Pandemia to czas większej aktywności cyberprzestępców wyłudzających dane osobowe
Na początku pandemii ponad 60 proc. Polaków obawiało się tego, że ich dane osobowe trafią w niepowołane ręce. Kolejne wycieki danych, jak choćby ujawniony w tym tygodniu przypadek na Uniwersytecie Warszawskim, pokazują, że te obawy nie były bezpodstawne. Z najnowszych badań CERT Polska wynika, że od lipca do września 2020 liczba ataków przy użyciu szkodliwego oprogramowania, w porównaniu z poprzednim kwartałem, wzrosła aż o 42 proc. Ale to nie oznacza, że jesteśmy bezbronni, pomysłowości przestępców możemy przeciwstawić własną zapobiegliwość.

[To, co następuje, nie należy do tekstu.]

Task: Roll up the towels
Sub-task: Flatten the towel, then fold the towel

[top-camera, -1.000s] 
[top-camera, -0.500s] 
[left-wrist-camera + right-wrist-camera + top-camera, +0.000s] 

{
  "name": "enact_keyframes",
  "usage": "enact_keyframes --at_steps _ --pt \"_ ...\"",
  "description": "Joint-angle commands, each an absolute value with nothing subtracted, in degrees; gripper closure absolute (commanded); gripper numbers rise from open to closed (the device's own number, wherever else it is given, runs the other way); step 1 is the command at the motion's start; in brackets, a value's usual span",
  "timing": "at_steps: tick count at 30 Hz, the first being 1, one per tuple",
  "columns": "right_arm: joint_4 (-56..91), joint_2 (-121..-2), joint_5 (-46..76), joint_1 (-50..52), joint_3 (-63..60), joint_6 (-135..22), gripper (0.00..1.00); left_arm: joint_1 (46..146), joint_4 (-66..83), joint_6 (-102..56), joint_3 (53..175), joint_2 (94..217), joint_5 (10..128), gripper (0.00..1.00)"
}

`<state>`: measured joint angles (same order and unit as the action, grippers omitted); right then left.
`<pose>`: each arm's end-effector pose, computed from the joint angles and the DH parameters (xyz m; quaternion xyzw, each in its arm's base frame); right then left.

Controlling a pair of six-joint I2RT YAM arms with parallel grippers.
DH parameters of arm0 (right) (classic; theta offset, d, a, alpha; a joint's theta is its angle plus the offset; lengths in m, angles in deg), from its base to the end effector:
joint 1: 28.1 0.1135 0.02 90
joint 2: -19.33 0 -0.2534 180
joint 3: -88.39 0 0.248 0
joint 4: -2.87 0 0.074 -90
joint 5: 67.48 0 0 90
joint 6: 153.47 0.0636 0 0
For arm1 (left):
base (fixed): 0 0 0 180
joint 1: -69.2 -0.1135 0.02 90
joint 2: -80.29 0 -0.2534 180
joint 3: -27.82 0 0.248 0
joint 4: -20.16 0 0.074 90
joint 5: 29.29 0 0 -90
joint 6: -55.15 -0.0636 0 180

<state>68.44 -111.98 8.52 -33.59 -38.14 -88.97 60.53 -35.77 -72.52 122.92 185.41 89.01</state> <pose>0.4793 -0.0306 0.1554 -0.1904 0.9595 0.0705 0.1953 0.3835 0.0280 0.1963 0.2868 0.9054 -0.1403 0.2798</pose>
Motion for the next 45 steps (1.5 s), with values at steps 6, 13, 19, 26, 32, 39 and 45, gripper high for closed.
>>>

Od lipca do września 2020 r. eksperci CERT Polska przeanalizowali kilka tysięcy incydentów bezpieczeństwa, przypadki zainfekowania urządzeń oraz ataki przy użyciu szkodliwego oprogramowania. Te statystyki potwierdzają obawy Polaków wyrażone na początku pandemii. W przeprowadzonym wówczas przez Krajowy Rejestr Długów i serwis ChronPESEL.pl badaniu, 60 proc. respondentów zadeklarowało, że obawia się utraty danych osobowych, a 54 proc. za największe zagrożenie uznało wycieki z baz danych urzędów i firm.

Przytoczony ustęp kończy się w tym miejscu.